Cation homeostasis in megakaryocytes and platelets
Agonist-induced elevation of the intracellular Ca2+ concentration ([Ca2+]i) is a central event during platelet activation and aggregation that occurs through Ca2+ release from intracellular stores and/or Ca2+ influx through plasma membrane channels, most notably receptor operated Ca2+ channels (ROC) and store operated Ca2+ channels (SOC).
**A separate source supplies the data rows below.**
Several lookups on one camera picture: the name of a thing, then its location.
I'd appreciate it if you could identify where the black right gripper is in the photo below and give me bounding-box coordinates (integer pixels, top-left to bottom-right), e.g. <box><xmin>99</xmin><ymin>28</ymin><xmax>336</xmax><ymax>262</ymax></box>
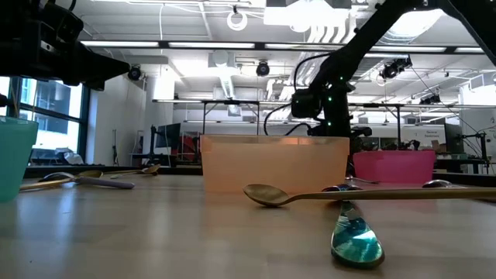
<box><xmin>308</xmin><ymin>83</ymin><xmax>373</xmax><ymax>138</ymax></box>

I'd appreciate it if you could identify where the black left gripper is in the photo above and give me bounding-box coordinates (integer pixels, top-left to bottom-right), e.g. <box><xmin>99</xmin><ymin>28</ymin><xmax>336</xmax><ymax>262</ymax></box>
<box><xmin>0</xmin><ymin>0</ymin><xmax>131</xmax><ymax>92</ymax></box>

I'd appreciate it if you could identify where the translucent orange plastic bin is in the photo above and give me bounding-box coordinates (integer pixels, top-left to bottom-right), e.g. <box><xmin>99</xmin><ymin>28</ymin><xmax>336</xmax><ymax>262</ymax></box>
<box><xmin>200</xmin><ymin>134</ymin><xmax>350</xmax><ymax>195</ymax></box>

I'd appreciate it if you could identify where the silver spoon purple handle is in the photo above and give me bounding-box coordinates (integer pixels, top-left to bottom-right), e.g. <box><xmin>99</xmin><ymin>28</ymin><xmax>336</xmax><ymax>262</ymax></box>
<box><xmin>421</xmin><ymin>179</ymin><xmax>466</xmax><ymax>190</ymax></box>
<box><xmin>37</xmin><ymin>171</ymin><xmax>136</xmax><ymax>191</ymax></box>

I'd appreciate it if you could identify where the large black-framed window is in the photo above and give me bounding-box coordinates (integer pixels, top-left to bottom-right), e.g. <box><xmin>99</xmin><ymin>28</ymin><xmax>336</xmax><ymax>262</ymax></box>
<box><xmin>0</xmin><ymin>75</ymin><xmax>92</xmax><ymax>166</ymax></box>

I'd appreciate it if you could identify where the translucent pink plastic bin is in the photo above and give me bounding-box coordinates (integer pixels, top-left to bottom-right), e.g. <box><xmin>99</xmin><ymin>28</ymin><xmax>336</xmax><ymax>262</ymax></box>
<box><xmin>352</xmin><ymin>150</ymin><xmax>437</xmax><ymax>185</ymax></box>

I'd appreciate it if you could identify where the crumpled grey bag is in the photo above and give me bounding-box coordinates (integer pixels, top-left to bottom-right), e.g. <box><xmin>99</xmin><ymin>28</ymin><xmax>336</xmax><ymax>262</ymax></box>
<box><xmin>56</xmin><ymin>150</ymin><xmax>84</xmax><ymax>166</ymax></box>

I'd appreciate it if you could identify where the black computer monitor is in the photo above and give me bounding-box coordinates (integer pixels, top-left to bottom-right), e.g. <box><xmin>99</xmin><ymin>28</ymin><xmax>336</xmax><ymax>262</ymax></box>
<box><xmin>154</xmin><ymin>122</ymin><xmax>182</xmax><ymax>150</ymax></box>
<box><xmin>444</xmin><ymin>122</ymin><xmax>465</xmax><ymax>154</ymax></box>

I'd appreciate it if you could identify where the red object behind monitor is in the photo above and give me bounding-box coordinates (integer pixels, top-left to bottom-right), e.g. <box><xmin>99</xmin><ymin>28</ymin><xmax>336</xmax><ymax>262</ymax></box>
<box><xmin>181</xmin><ymin>131</ymin><xmax>202</xmax><ymax>156</ymax></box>

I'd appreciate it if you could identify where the translucent green plastic bin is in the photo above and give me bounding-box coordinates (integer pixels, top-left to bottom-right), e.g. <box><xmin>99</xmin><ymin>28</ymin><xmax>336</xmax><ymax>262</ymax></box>
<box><xmin>0</xmin><ymin>115</ymin><xmax>40</xmax><ymax>202</ymax></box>

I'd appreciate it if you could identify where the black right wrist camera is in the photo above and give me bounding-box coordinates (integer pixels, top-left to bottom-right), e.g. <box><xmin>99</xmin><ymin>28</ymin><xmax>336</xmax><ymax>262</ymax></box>
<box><xmin>291</xmin><ymin>88</ymin><xmax>323</xmax><ymax>119</ymax></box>

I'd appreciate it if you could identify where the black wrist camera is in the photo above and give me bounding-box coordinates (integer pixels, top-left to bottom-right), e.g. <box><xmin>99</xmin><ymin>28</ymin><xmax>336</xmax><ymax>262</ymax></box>
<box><xmin>291</xmin><ymin>88</ymin><xmax>323</xmax><ymax>119</ymax></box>
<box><xmin>40</xmin><ymin>1</ymin><xmax>84</xmax><ymax>43</ymax></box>

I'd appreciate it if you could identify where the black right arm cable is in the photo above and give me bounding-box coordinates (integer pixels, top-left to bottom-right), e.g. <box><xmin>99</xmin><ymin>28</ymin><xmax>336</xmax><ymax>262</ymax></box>
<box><xmin>263</xmin><ymin>102</ymin><xmax>292</xmax><ymax>136</ymax></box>
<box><xmin>293</xmin><ymin>52</ymin><xmax>332</xmax><ymax>92</ymax></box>

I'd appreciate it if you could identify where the black metal stand frame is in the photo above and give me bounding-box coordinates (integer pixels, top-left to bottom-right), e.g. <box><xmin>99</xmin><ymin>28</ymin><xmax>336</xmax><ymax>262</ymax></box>
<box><xmin>201</xmin><ymin>99</ymin><xmax>261</xmax><ymax>136</ymax></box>
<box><xmin>350</xmin><ymin>102</ymin><xmax>403</xmax><ymax>150</ymax></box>

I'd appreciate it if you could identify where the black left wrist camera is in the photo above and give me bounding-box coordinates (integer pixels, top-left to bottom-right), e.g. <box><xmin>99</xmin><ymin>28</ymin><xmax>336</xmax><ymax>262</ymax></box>
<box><xmin>40</xmin><ymin>1</ymin><xmax>84</xmax><ymax>43</ymax></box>

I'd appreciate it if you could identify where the white wall sign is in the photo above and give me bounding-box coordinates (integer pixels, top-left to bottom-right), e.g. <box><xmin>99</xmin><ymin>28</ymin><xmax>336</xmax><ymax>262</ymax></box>
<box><xmin>411</xmin><ymin>126</ymin><xmax>446</xmax><ymax>151</ymax></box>

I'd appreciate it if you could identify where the silver spiral air duct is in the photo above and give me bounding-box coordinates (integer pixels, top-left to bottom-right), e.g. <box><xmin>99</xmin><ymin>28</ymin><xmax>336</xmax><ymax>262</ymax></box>
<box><xmin>371</xmin><ymin>9</ymin><xmax>446</xmax><ymax>47</ymax></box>

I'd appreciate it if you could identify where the white ventilation duct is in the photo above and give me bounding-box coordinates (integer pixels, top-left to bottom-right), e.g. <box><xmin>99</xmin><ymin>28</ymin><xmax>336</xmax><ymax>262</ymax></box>
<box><xmin>208</xmin><ymin>49</ymin><xmax>242</xmax><ymax>101</ymax></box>

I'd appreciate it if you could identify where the white hanging ring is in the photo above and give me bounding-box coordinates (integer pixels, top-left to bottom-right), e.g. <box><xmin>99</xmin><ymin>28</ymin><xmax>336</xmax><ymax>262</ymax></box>
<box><xmin>226</xmin><ymin>9</ymin><xmax>249</xmax><ymax>32</ymax></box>

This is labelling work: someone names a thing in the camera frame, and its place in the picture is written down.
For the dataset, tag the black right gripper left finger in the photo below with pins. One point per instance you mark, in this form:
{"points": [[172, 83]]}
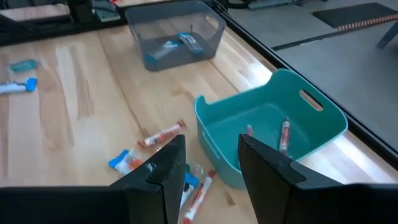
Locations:
{"points": [[149, 199]]}

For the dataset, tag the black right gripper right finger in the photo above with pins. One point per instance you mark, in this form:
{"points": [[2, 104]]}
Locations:
{"points": [[280, 199]]}

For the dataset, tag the orange hard candy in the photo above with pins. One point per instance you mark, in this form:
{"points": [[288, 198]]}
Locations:
{"points": [[136, 163]]}

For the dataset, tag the white blue Hershey's candy bar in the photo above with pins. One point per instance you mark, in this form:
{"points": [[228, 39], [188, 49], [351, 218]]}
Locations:
{"points": [[189, 186], [119, 161], [163, 49], [190, 42], [18, 86]]}

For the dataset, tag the red white Smarties candy roll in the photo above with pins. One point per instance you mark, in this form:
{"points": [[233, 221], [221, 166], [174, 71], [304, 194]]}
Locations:
{"points": [[284, 135], [199, 199], [249, 130], [163, 135]]}

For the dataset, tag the teal hard candy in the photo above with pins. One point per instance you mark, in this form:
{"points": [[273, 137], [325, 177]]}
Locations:
{"points": [[192, 169], [23, 65]]}

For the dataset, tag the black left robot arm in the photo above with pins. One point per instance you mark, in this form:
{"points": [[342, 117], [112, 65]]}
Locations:
{"points": [[79, 11]]}

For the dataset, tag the teal plastic bin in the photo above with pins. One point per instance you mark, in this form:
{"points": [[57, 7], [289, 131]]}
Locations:
{"points": [[224, 149]]}

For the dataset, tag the grey translucent plastic bin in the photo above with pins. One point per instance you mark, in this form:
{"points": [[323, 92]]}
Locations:
{"points": [[149, 63]]}

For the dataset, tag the black mat striped edge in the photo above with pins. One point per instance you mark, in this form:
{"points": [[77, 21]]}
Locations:
{"points": [[357, 14]]}

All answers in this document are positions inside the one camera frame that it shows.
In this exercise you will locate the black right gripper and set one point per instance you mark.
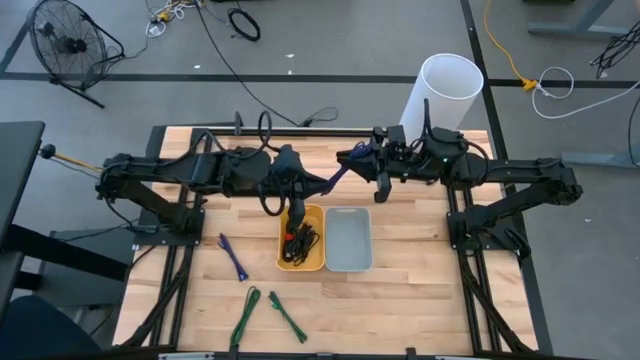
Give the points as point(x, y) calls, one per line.
point(400, 167)

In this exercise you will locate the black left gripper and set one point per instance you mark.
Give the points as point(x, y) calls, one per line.
point(292, 182)

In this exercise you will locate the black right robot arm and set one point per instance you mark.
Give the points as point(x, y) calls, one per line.
point(525, 172)

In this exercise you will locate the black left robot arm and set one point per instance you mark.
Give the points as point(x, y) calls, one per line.
point(165, 172)

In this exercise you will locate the yellow plastic bin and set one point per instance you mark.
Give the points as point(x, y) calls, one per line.
point(312, 215)

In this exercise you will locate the grey plastic bin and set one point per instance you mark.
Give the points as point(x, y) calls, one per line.
point(348, 240)

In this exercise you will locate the grey desk foot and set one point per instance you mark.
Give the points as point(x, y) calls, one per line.
point(600, 159)

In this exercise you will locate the grey desk leg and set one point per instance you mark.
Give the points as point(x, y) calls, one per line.
point(575, 27)

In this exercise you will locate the wooden stick black knob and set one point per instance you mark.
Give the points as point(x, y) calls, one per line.
point(75, 161)

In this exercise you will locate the black floor fan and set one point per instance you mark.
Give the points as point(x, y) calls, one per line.
point(67, 45)

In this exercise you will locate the black desk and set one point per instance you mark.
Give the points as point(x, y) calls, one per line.
point(20, 175)

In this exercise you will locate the blue chair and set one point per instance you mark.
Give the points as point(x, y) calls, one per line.
point(35, 330)

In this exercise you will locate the black aluminium rig frame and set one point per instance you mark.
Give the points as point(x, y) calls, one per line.
point(470, 300)

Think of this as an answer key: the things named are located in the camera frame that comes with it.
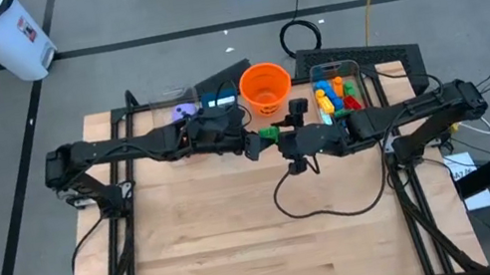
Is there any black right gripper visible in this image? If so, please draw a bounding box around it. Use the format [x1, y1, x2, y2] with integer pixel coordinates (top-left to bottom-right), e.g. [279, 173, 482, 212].
[267, 89, 356, 178]

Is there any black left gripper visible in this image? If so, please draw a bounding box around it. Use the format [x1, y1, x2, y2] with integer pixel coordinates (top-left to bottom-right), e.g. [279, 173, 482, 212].
[182, 97, 275, 172]

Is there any green plastic bin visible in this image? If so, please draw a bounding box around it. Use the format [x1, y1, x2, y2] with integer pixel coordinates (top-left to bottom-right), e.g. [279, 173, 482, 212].
[257, 124, 283, 146]

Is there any yellow eight-stud brick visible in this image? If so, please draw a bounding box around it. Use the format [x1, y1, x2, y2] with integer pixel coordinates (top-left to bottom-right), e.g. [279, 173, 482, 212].
[317, 94, 337, 118]

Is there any green eight-stud brick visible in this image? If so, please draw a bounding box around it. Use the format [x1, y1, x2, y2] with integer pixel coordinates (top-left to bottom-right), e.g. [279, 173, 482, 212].
[333, 107, 353, 121]

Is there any blue rounded toy block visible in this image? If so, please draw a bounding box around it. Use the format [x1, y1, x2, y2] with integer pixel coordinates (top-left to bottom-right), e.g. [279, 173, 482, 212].
[311, 78, 332, 95]

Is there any red toy block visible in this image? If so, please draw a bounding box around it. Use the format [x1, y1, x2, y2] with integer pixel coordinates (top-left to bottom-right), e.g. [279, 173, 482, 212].
[342, 93, 365, 114]

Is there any orange toy block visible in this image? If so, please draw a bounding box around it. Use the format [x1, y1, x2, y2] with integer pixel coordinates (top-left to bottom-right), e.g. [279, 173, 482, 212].
[331, 75, 347, 100]

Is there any green toy block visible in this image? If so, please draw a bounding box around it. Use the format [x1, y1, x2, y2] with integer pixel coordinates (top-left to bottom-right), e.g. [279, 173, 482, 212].
[342, 80, 359, 100]

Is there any purple foam die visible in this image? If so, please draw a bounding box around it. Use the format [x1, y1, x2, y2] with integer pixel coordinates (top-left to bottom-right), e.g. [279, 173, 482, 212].
[169, 101, 200, 124]

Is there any clear plastic bin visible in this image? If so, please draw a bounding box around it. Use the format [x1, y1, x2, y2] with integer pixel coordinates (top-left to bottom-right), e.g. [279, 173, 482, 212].
[145, 84, 211, 169]
[306, 55, 377, 131]

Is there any orange pumpkin bucket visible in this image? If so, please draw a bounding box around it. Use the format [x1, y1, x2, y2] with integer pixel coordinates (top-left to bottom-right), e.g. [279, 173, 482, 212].
[235, 57, 298, 122]

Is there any teal plastic bin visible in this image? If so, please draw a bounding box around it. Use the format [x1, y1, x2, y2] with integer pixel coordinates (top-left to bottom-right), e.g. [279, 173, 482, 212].
[199, 87, 240, 114]

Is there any black wedge panel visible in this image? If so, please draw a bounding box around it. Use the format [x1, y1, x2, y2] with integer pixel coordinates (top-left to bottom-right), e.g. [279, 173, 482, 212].
[190, 58, 256, 98]

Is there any white paper sheet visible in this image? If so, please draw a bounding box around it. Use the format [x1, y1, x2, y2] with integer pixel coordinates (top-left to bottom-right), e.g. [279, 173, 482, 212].
[440, 147, 490, 215]

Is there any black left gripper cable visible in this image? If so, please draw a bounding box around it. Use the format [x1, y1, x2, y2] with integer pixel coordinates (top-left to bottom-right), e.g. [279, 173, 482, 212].
[209, 76, 255, 134]

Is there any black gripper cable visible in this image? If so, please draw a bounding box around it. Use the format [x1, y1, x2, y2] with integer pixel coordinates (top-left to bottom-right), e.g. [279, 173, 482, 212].
[265, 130, 412, 230]
[209, 76, 255, 134]

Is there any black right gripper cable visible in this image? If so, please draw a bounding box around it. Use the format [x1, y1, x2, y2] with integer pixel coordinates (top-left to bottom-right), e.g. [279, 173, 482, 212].
[265, 130, 412, 230]

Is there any black coiled floor cable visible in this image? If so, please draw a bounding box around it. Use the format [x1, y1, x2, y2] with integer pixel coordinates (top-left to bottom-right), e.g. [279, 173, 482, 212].
[272, 0, 326, 62]

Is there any white cable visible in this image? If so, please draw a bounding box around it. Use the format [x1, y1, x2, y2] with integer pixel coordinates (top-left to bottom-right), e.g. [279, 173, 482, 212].
[449, 117, 490, 142]

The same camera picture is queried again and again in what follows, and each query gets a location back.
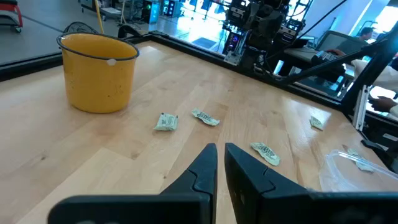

We have identified the Ca2+ sensor stromal interaction molecule 1 (STIM1) and the four transmembrane domain protein Orai1 as the principal mediators of store-operated calcium entry (SOCE) in platelets, thus establishing this mechanism as a potential target for antithrombotic therapy. Our findings furthermore revealed that TRPC6 is the major and only DAG-mediated ROC channel in platelets. The pathophysiological imbalance in Ca2+ homeostasis is usually associated with the abnormal function of Ca2+ channels, Ca2+ pumps or Na+/Ca2+
Although it has been known for more than 50 years that Mg2+ is a natural antagonist of Ca2 and hypomagnesaemia is related to elevated [Ca2+]i in mammalian cells, the molecular mechanisms underlying these observations are still not resolved. We speculate that abnormal function of Mg2+ channels may contribute to the development of a Ca2+-overload phenotype in platelets, thereby inducing abnormal platelet activation and a pro-thrombotic phenotype in vivo. Although Mg2+ entry has been described in megakaryocytes and platelets, the involved Mg2+ channels and their signaling function have not been identified. We are therefore using knock-out and knock-in mouse models for the Mg2+ channels magnesium transporter 1 (MAGT1) and transient receptor potential melastatin-like 7 (TRPM7) to identify the major Mg2+ entry mechanism in murine megakaryocytes and platelets and study Mg2+ receptor signaling under normal and pathophysiological conditions. Altered Mg2+ homeostasis is described in many cardiovascular diseases, especially in patients with coronary heart disease, arrhythmia, acute myocardial infarction, hypertension and stroke. Under specific clinical conditions, Mg2+ therapy is essential to prevent thrombosis, myocardial infarction or stroke. Therefore, we analyze the physiological consequence of impaired Mg2+ entry mechanism in our mouse models in experimental models of cardiovascular diseases, including thrombosis and ischemic stroke.
Moreover, our recent findings indicate that also the zinc (Zn2+) homeostasis is critically involved in hemostatic and thrombo-inflammatory processes. By utilizing platelets from patients with Zn2+-related platelet disorders and transgenic mouse models we plan to identify the intracellular Zn2+ stores and the molecular components that mediate Zn2+ transport in platelets, and to investigate their role in platelet signaling.